A pop-up shop for artists in Birmingham has opened in the Bullring. Alison Jones takes a look.

We had somebody walk in and say ‘It is just like walking into a blog’,” reveals Chris Unitt, online champion of Birmingham’s creative and artistic community – and temporary shopkeeper.

The customer’s response shows that Chris and his team have achieved their ambition in making the Created in Birmingham (CiB) shop in the city’s Bullring “the physical manifestation of the website”.

That award-winning Created in Birmingham online platform was started back in 2006, by Pete Ashton, as a way of both celebrating and publicising the activities of the city’s creative community – its artists, entertainers, writers and designer-makers.

Chris, one of the leading lights in blogging/social media in Birmingham and MD of digital agency Meshed Media in Fazeley Studios, first edited CiB in 2008 and then returned to the job last October, determined to put things on a more commercial basis.

Meshed Media had been working with Bullring on its Life Feel Better campaign, its feel-good arts and events project which is running throughout the year.

“They were talking to me about what was going on in arts and culture and I floated the idea of a pop-up shop for independent artists and they offered me a shop unit.”

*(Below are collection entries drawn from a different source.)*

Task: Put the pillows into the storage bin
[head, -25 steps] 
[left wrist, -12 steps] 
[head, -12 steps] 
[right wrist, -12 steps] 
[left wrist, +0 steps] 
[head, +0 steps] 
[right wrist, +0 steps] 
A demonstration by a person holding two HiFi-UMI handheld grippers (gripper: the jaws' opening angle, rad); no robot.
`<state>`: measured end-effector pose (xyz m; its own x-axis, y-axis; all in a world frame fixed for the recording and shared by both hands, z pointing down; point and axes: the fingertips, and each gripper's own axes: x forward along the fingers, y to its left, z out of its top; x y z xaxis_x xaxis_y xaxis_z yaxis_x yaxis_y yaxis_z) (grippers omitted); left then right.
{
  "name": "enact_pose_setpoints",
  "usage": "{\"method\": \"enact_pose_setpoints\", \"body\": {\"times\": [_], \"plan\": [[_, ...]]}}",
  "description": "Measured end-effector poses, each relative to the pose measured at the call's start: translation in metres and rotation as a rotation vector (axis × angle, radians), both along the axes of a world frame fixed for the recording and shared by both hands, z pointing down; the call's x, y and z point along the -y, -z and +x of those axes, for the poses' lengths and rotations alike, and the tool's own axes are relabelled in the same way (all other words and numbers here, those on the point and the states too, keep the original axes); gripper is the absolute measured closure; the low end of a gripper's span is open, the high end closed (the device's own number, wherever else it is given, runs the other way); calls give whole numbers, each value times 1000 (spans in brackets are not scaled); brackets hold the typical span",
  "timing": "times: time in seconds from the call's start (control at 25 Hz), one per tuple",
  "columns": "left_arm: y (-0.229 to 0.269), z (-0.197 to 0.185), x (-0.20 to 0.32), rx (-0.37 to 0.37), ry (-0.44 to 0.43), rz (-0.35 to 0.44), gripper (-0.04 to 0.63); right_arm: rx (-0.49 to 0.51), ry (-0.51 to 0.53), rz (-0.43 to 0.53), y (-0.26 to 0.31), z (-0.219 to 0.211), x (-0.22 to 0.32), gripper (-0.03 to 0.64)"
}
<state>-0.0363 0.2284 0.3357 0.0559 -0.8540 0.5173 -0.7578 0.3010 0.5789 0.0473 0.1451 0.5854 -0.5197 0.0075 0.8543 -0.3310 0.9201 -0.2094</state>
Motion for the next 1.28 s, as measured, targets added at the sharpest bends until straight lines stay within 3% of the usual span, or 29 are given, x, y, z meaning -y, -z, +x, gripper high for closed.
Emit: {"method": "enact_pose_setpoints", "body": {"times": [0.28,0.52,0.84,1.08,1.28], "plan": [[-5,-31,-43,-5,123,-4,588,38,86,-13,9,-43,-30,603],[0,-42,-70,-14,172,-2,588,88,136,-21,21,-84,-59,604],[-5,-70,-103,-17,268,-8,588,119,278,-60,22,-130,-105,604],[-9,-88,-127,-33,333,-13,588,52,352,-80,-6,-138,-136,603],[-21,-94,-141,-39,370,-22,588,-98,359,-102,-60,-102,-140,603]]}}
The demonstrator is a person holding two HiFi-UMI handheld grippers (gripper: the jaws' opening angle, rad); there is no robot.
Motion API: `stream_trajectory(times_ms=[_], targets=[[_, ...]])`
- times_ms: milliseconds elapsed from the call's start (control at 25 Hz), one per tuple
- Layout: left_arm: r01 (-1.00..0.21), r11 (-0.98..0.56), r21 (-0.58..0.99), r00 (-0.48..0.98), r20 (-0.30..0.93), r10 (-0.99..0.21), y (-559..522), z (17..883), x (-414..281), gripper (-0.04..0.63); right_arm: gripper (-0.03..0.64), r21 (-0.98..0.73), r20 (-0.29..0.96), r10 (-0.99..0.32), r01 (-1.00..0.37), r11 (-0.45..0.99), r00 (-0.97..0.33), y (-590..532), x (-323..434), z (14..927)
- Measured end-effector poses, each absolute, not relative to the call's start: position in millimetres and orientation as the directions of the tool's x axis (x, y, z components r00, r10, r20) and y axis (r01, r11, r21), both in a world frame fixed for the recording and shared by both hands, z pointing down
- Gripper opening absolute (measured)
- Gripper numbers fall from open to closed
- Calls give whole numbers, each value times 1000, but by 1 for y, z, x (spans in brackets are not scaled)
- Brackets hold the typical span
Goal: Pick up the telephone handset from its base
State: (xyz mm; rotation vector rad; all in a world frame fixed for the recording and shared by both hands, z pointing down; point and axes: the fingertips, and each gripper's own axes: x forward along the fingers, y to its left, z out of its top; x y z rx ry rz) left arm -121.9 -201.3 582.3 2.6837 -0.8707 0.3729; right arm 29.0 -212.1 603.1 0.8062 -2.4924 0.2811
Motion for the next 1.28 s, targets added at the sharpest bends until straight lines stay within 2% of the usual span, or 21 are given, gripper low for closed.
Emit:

The vacant unit, roughly opposite the Apple store, was offered rent and rates free. It meant the people CiB had been championing could come out their workshops and spare rooms and instead of selling their wares at festivals or online would have the opportunity to do it in Birmingham’s retail mecca.

The offer was made at the beginning of February and CiB set itself a target of having the shop “popped up” and running within three weeks,

A call was put out through the website for people to bring in their work. Others, like Smile, the Birmingham-based design and branding agency which make visually arresting prints and street signs and whose rise Chris had been following over the past couple of years, were approached directly.

The shelves were stocked and the walls filled in what he describes a “fairly organic” process.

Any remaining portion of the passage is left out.